* _TASK DESCRIPTION_
Check each line of the data, and copy those where "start" appears.

(THE DATA)

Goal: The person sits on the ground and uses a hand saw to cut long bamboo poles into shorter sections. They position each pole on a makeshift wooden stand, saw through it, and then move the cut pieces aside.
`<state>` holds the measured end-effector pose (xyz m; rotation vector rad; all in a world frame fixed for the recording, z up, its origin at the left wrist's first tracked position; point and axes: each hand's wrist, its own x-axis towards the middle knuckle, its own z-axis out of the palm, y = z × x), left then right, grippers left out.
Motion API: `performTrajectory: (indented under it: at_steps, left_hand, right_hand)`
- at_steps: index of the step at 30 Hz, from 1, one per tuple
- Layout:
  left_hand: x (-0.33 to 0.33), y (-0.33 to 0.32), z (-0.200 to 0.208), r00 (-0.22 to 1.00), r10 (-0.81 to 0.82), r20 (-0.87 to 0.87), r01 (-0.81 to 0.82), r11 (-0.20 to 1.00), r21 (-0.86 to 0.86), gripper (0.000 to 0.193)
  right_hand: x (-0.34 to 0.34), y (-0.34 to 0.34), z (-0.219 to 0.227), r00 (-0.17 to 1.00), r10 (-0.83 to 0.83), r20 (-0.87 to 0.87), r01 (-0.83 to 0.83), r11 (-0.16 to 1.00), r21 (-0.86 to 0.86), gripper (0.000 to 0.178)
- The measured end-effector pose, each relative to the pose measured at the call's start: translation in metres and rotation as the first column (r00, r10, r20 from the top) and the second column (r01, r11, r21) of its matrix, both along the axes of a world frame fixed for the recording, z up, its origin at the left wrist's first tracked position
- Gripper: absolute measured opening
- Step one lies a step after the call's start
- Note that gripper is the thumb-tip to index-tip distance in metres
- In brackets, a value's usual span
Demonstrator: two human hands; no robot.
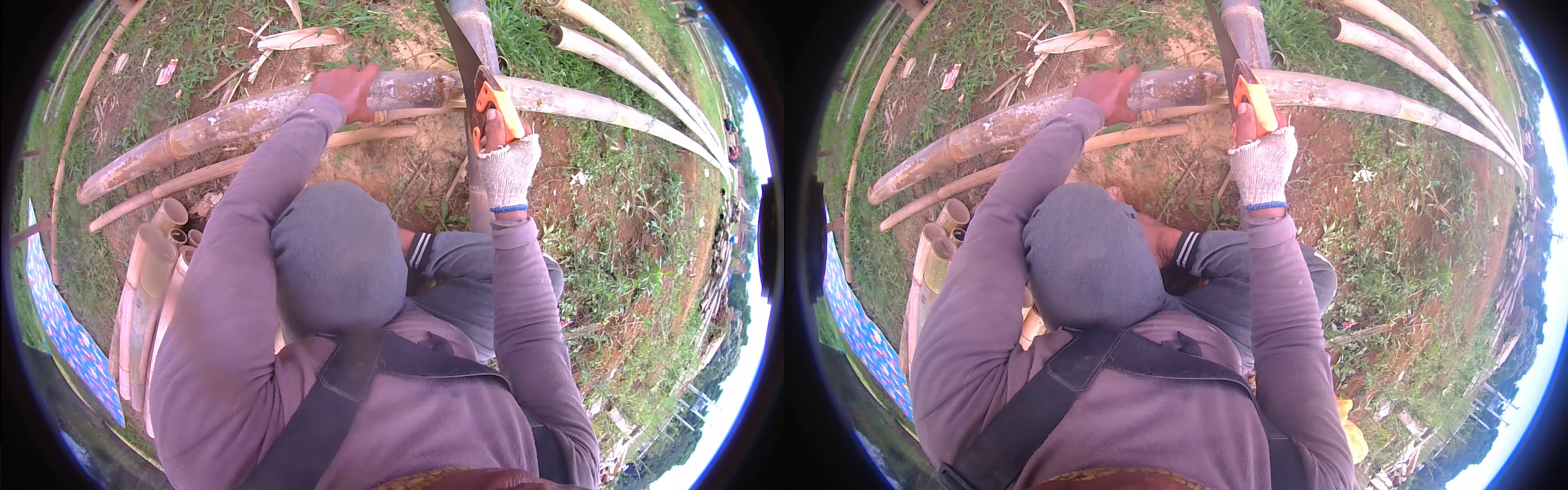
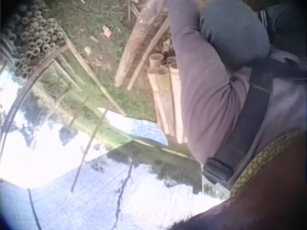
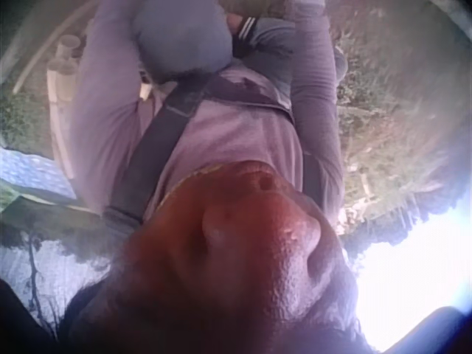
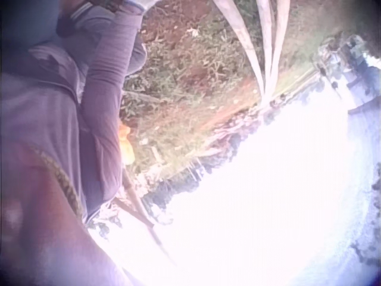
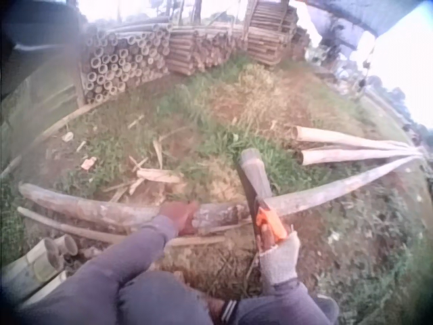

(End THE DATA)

* _REPLY_
- The measured end-effector pose, each relative to the pose measured at the call's start: translation in metres and rotation as the first column (r00, r10, r20 from the top) and the second column (r01, r11, r21) of its matrix, both along the axes of a world frame fixed for the recording, z up, its origin at the left wrist's first tracked position
- Step one lies a step after the call's start

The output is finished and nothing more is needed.